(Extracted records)
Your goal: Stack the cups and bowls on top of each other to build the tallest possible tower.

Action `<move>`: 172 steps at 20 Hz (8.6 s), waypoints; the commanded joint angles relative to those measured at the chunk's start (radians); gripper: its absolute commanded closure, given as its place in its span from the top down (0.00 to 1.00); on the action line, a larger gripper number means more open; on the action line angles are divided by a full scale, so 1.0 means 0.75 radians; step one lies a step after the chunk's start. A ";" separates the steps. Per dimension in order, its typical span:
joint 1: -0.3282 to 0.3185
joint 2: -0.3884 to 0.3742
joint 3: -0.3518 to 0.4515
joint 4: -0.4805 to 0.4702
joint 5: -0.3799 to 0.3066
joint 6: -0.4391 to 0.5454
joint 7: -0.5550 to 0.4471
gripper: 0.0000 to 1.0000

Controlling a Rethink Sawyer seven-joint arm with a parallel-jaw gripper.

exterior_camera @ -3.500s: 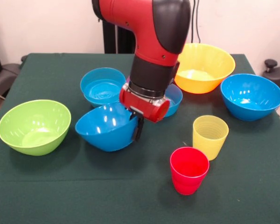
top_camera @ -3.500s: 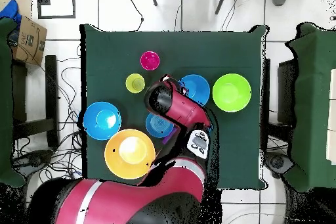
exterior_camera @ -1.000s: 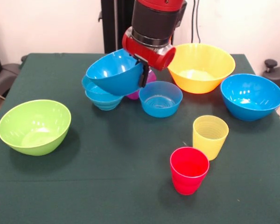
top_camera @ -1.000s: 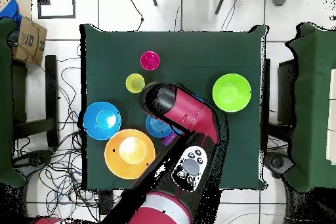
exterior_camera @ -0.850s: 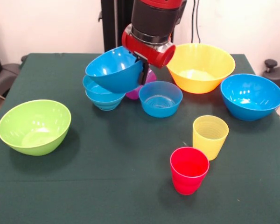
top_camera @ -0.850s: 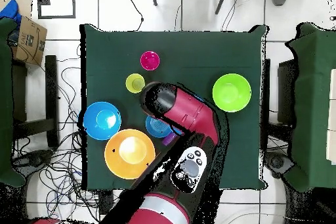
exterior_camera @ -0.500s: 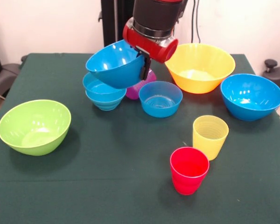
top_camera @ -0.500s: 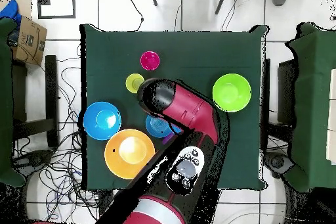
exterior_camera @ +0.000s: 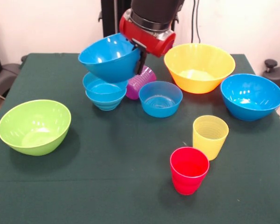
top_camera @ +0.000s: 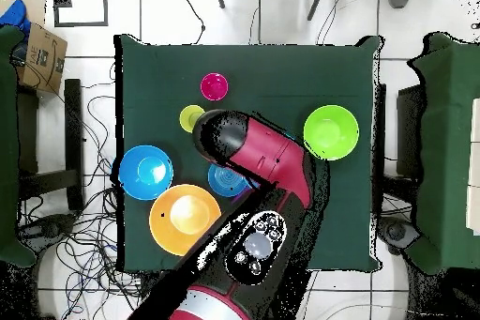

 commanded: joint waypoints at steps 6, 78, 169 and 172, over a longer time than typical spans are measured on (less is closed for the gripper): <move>0.014 0.107 -0.036 -0.058 -0.207 -0.057 0.164 0.00; 0.069 0.167 0.019 0.135 -0.148 -0.254 0.270 0.00; 0.045 0.107 0.212 0.291 -0.139 -0.396 0.361 0.00; 0.052 0.111 0.208 0.286 -0.140 -0.397 0.367 0.00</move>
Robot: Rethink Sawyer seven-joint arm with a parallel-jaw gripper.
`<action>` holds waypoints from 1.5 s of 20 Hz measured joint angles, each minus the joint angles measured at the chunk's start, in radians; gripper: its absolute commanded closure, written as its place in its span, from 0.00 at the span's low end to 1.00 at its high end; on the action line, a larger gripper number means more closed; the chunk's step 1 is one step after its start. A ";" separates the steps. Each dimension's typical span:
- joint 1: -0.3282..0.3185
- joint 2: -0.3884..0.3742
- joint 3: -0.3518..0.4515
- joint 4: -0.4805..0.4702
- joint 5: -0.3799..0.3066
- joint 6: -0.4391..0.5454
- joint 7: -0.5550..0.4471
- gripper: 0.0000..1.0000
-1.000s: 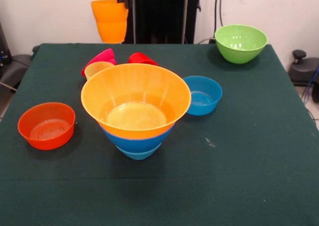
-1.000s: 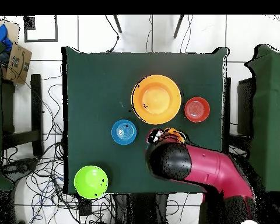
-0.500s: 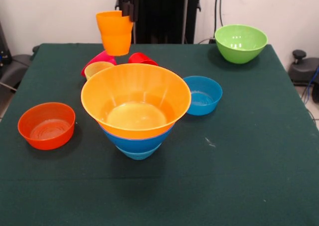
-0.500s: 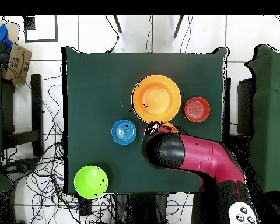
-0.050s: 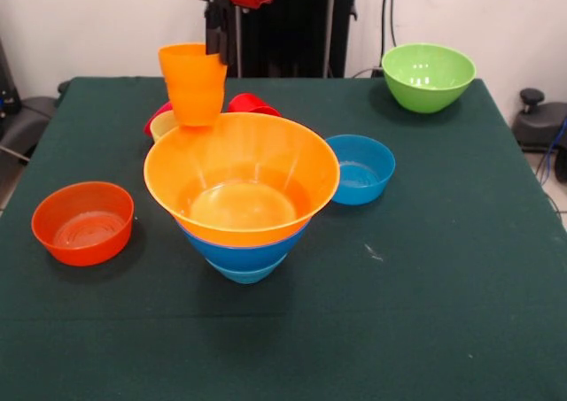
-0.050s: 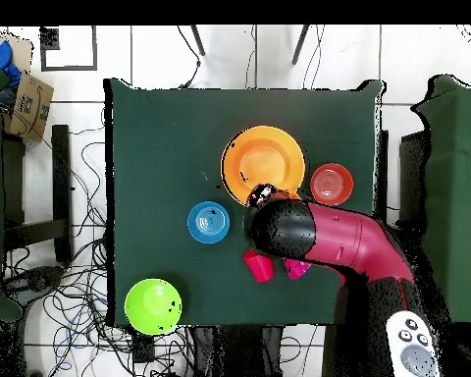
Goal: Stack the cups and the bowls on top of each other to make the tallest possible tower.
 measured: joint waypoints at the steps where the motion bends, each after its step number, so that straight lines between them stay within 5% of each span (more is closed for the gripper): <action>1: 0.003 0.005 -0.002 -0.009 0.004 0.000 0.000 1.00; 26: 0.224 0.159 -0.156 -0.246 0.118 0.023 0.062 1.00; 27: 0.239 0.169 -0.172 -0.249 0.124 0.023 0.063 0.00; 30: 0.242 0.170 -0.177 -0.249 0.131 0.023 0.063 0.00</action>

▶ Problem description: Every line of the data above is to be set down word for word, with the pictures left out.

▶ Written response:
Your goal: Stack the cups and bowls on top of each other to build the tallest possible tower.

Action `<move>`: 172 steps at 20 Hz (8.6 s), waypoints; the commanded joint angles relative to those measured at the chunk's start (radians); gripper: its absolute commanded closure, given as its place in its span from the top down (0.00 to 1.00); on the action line, a larger gripper number means more open; on the action line angles are divided by a full scale, so 1.0 means 0.75 radians; step one lies a step after the chunk's start. A ";" separates the steps. Per dimension in order, its typical span:
joint 1: -0.3282 to 0.3185
joint 2: -0.3884 to 0.3742
joint 3: -0.3518 to 0.4515
joint 4: -0.4805 to 0.4702
joint 5: -0.3799 to 0.3066
joint 6: -0.4391 to 0.5454
joint 7: -0.5550 to 0.4471
gripper: 0.0000 to 1.0000

Controlling a Rethink Sawyer seven-joint arm with a parallel-jaw gripper.

exterior_camera @ -3.500s: 
top_camera @ -3.500s: 
exterior_camera @ -1.000s: 
top_camera @ -1.000s: 
exterior_camera @ -0.850s: 
top_camera @ -0.850s: 
exterior_camera @ -0.500s: 
top_camera @ -0.500s: 
exterior_camera @ +0.000s: 
top_camera @ +0.000s: 

 commanded: joint waypoints at steps 6, 78, 169 and 172, over a longer time than typical spans are measured on (less is closed for the gripper): <move>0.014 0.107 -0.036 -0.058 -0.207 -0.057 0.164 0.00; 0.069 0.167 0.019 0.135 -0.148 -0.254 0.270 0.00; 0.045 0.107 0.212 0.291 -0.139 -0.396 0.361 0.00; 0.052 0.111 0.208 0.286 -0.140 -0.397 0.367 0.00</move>
Robot: Rethink Sawyer seven-joint arm with a parallel-jaw gripper.
`<action>` holds waypoints from 1.5 s of 20 Hz measured joint angles, each minus the joint angles measured at the chunk's start, in radians; gripper: its absolute commanded closure, written as its place in its span, from 0.00 at the span's low end to 1.00 at its high end; on the action line, a larger gripper number means more closed; the chunk's step 1 is one step after its start. A ";" separates the steps. Each dimension's typical span:
- joint 1: -0.3282..0.3185
- joint 2: -0.3884..0.3742
- joint 3: -0.3518..0.4515
- joint 4: -0.4805..0.4702
- joint 5: -0.3799..0.3066
- joint 6: -0.4391..0.5454
- joint 7: -0.5550..0.4471
- gripper: 0.0000..1.0000
-1.000s: 
-1.000s: 
-0.500s: 
-0.500s: 
-0.050s: 
-0.050s: 
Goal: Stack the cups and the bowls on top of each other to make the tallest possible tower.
 measured: joint waypoints at the steps where the motion bends, each after its step number, so that straight lines between them stay within 5% of each span (more is closed for the gripper): <action>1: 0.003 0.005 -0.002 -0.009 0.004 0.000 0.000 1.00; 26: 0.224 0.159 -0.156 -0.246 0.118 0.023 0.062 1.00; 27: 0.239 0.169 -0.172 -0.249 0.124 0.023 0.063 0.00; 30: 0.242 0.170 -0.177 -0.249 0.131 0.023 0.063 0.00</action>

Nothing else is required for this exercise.